# Hoyt cam lean and left tear



## longdraw31 (Dec 19, 2009)

I have a Vantage X7, Cam &1/2+. Bow has been shooting pretty good but wanted to fine tune it tonight. After reading several threads, I went to work. The one thing I noticed is that I had top cam lean. I have the floating yoke and read where Hoyt Thompson said you could put twists in the yoke, as long as you kept tension on buss cable. I did this and this brought my top cam in a straight line at normal and full draw. I put about 4 twists in the sight side and took out a couple twists on the other side. Checked cam timing and everything looks good.
Now when paper tuning ,I have a 3/4" left tear. I have center shot at 3/4" and it looks dead center.
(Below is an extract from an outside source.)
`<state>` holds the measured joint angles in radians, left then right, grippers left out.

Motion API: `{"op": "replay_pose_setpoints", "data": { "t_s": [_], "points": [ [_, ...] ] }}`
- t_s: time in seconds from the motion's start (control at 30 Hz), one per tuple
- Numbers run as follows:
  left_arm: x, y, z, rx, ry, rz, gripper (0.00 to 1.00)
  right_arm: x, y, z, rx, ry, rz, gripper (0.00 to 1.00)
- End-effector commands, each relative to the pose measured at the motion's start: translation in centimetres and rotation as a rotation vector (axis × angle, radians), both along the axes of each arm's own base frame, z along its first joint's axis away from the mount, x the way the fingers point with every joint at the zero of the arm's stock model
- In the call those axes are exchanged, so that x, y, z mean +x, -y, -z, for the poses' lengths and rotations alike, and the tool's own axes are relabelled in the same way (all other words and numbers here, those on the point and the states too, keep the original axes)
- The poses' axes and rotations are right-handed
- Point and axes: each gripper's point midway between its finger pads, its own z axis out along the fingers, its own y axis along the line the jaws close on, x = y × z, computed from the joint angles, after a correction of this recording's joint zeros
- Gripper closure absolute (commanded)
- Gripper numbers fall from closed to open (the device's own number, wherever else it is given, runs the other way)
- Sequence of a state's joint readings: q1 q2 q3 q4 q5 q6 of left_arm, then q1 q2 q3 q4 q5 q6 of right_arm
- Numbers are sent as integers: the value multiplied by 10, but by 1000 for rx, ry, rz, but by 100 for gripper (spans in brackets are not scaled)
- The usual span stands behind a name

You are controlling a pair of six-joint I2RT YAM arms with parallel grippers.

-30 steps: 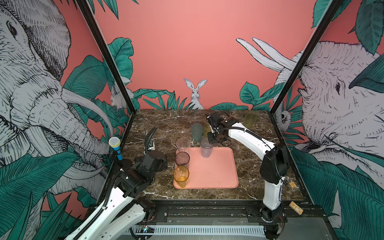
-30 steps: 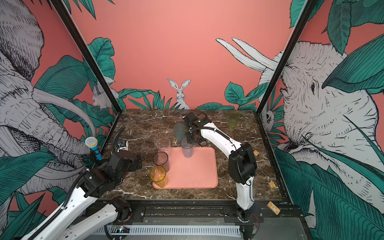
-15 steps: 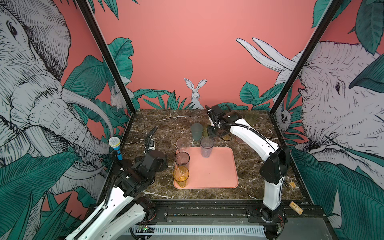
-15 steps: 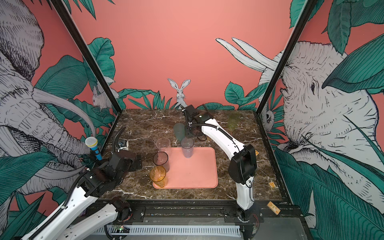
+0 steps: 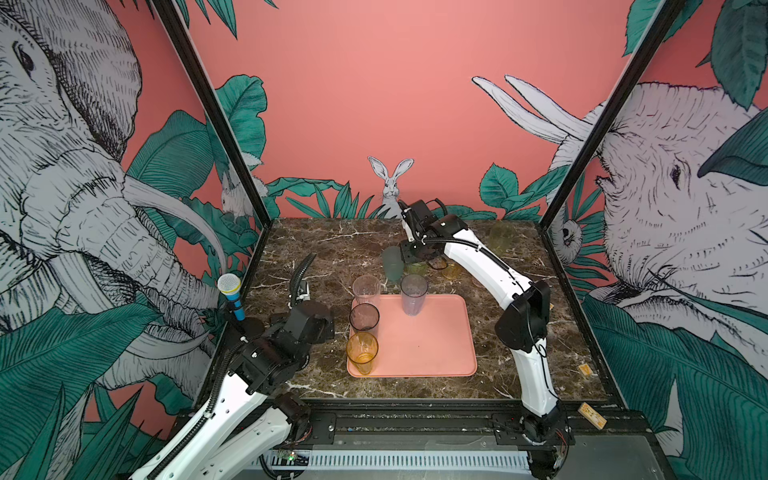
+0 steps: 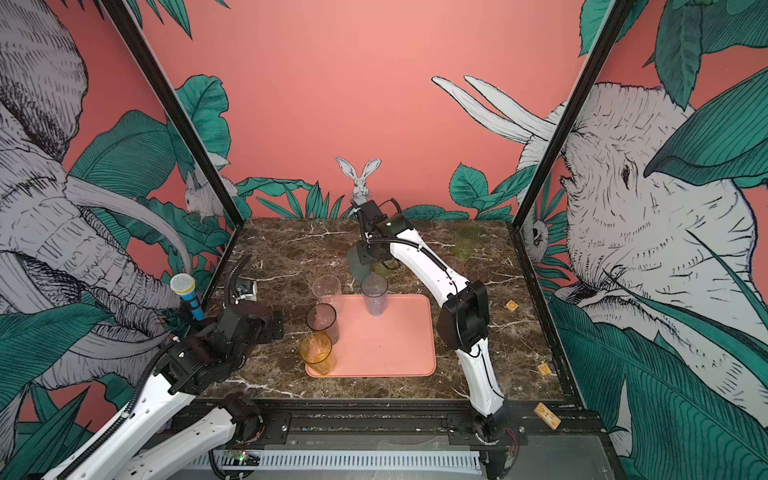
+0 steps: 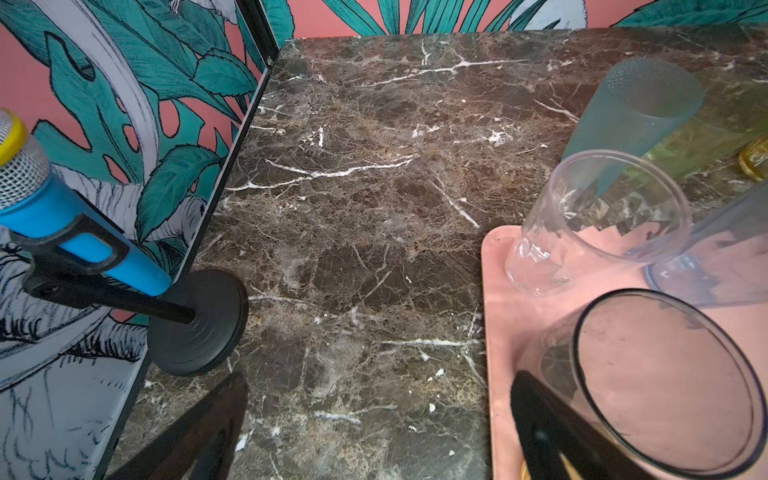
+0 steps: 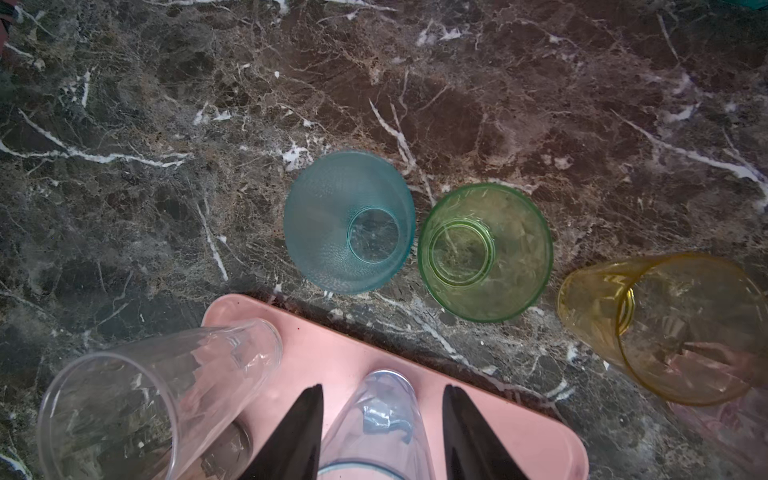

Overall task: Place the glasses into the tray
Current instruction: 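Move the right gripper back over the teal frosted cup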

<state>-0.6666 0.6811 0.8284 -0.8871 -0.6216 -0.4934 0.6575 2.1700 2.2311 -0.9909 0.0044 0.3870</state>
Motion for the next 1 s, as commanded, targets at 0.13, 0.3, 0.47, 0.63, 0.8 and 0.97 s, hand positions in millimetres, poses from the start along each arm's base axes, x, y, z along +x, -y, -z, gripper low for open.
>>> {"op": "replay_pose_setpoints", "data": {
  "t_s": [0.13, 0.3, 0.47, 0.63, 0.8, 0.97],
  "points": [
    [-4, -7, -6, 1, 13, -25, 1, 29, -6, 7, 5, 33, -4, 53],
    [-2, -6, -5, 6, 7, -24, 1, 43, -5, 13, 9, 27, 21, 55],
    [-1, -6, -5, 8, 4, -23, 1, 52, -8, 21, 22, 39, 33, 57],
    [0, -4, -5, 10, 1, -20, 1, 58, -14, 31, 37, 28, 38, 59],
    [0, -4, -4, 10, -1, -20, 1, 63, -16, 38, 40, 28, 50, 62],
    [-1, -5, -4, 18, -3, -22, 1, 68, -15, 45, 22, 30, 70, 64]
  ]
}}
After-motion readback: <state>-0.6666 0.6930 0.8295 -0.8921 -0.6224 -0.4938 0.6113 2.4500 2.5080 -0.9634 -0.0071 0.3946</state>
I can get rid of the left tear by moving the rest in to about 1/2". This is way to close to the riser for me and can't be right.
I have a TT drop away rest and it is going down about 1" after leaving down. I have been setting the TT that way for years with great results.
My arrows had been working great. I am a little stumped on what to try next. My left tear is about 1/2" at 3',3/4" at 6' and about 1/2" at 9'. It always shot a perfect bullet hole before. Maybe I need to put the cam back so it leans. Anybody got any good advice on this.


----------



## bassman409 (Jul 19, 2006)

You can try setting your centershot with a walkback tune. Then dont move your rest. It sounds like your arrows might be a little weak in spine for your setup. If you find that they are ok then go back to the yoke and add or remove some twists while you paper tune. I cant remember which side of the yoke to twist for a left tear.


----------



## draw29 (Dec 11, 2004)

Sounds like you have a lot of twists in your yoke on the sight side and none in the other side to get your cam lean right. Seems with the cam lean better, you should be able to get a bullet hole all day now. Experimenting time I would say. Do some walk back tests like it is, then take a couple twists out of the yoke side toward the sight and maybe add a couple to the other side to keep it balanced out. Trail and error.
Hoyt Thompson always had some good advice back in the days when I was having Hoyt problems. Maybe you will luck out and he will read this thread.


----------



## SonnyThomas (Sep 10, 2006)

You can read all you want, but; If it ain't broke, don't fix it.
I don't know how many bows I've seen with cam lean of different degrees, some severe, but the owners sure shot them very well. My own Hoyt bows (4) that I shoot regularly have never been adjusted for cam lean.

Not too long ago I Posted of bows not having to be tuned perfect to get excellent results. It was sort of for those trying to get that perfect bow and being dejected through not getting what every body and their brother said just had to be.... http://www.archerytalk.com/vb/showthread.php?t=1074291


----------



## SonnyThomas (Sep 10, 2006)

You can read all you want, but; If it ain't broke, don't fix it.
I don't know how many bows I've seen with cam lean of different degrees, some severe, but the owners sure shot them very well. My own Hoyt bows (4) that I shoot regularly have never been adjusted for cam lean. If there was a tuning problem (not paper tears) then maybe I'd tweek the cam lean.

Not too long ago I Posted of bows not having to be tuned perfect to get excellent results. It was sort of for those trying to get that perfect tuned bow and being dejected through not getting what every body and their brother said just had to be....No cam lean, timing/sync and bullet holes. http://www.archerytalk.com/vb/showthread.php?t=1074291


----------



## longdraw31 (Dec 19, 2009)

Took a couple Twists out of the sight side yoke and put a couple in the other side. BULLET HOLE. If I take a straight edge along cam side and go down the string, cam is leaning toward sight. Oh well, all I am interested in is that it shoots. As soon as it warms up a little today, I am going out and test that baby out. It is suppose to get to 30 today. Thanks DRAW and Sonny.


----------